Among the entries that follow, find every line with the word "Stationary" and copy it.

-- Supplied records follows --

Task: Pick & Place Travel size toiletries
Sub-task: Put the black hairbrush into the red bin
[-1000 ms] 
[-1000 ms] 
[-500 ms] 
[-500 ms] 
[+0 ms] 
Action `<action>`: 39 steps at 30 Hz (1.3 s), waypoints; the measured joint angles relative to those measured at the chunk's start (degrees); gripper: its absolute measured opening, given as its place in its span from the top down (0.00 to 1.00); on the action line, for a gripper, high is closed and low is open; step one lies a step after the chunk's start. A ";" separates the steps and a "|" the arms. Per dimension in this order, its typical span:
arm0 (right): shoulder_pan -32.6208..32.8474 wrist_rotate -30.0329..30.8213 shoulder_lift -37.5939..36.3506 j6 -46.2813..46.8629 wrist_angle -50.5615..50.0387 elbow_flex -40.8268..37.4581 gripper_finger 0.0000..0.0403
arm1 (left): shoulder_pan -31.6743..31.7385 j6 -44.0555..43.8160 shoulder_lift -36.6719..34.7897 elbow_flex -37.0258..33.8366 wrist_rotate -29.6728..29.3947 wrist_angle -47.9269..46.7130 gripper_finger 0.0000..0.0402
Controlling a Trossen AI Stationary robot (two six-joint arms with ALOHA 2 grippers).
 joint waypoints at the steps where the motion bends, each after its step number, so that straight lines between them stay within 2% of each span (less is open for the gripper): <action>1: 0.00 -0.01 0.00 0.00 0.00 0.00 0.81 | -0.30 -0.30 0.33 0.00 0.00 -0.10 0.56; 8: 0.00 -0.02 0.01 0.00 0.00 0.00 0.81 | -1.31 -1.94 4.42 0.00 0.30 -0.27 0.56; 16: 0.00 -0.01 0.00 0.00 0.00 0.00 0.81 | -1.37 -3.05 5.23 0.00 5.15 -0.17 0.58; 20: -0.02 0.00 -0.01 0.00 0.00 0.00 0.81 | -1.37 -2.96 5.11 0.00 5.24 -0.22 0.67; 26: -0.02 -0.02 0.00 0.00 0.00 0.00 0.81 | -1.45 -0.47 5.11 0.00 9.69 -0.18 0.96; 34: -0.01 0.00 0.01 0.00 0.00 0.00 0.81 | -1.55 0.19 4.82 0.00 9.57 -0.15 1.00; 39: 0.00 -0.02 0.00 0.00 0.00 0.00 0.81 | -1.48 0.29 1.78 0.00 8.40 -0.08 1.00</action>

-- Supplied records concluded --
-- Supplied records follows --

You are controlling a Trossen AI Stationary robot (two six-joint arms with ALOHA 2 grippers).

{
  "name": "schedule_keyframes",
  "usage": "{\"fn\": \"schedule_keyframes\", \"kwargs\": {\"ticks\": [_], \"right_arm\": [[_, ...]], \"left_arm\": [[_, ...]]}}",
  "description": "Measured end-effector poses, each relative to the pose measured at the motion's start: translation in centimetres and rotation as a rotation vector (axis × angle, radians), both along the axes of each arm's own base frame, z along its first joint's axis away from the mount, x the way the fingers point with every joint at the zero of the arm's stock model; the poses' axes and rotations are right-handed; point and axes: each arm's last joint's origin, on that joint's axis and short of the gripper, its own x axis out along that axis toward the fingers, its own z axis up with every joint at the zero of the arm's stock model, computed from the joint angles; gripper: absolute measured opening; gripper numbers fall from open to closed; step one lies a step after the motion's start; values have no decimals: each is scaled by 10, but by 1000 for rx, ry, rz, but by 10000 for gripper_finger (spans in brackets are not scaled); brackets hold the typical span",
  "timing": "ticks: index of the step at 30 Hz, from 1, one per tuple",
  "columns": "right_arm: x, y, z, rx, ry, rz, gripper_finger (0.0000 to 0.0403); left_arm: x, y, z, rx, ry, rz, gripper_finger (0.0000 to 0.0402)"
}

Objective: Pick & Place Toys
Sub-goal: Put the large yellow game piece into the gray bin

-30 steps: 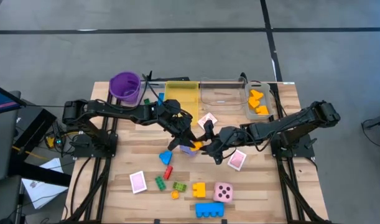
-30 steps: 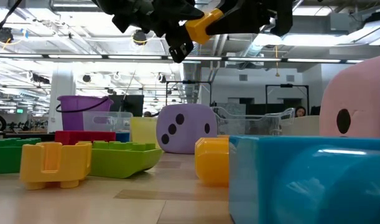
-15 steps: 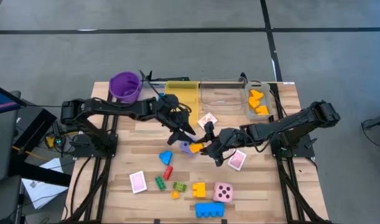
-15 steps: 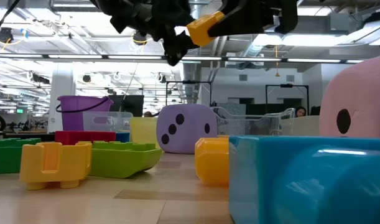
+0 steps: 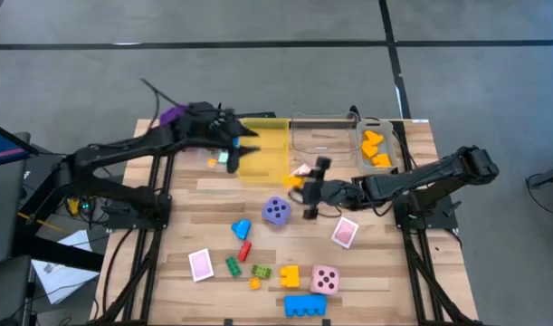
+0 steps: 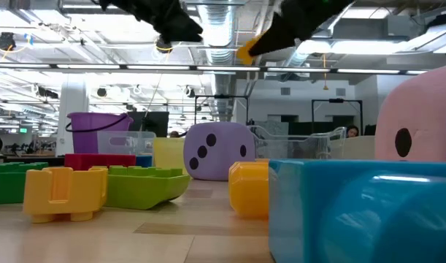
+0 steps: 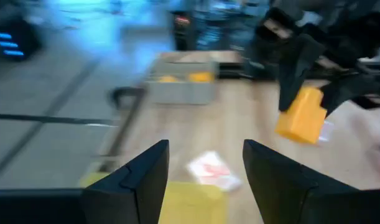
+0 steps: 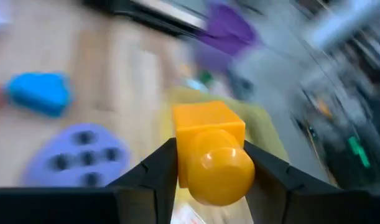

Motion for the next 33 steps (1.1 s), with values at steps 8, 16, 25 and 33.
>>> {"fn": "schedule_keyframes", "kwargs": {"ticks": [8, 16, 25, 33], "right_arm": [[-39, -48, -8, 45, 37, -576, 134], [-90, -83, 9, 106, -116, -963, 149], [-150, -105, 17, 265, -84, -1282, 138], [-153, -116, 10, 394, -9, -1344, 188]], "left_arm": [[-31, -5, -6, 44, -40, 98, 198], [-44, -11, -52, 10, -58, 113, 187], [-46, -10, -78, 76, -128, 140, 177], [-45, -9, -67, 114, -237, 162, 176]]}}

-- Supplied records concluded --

--- Expected answer ---
Controlling a Trossen AI Stationary robot (two six-joint arms with ALOHA 2 grippers).
You are controlling a Trossen AI Stationary robot (two six-joint arms with ALOHA 2 grippers).

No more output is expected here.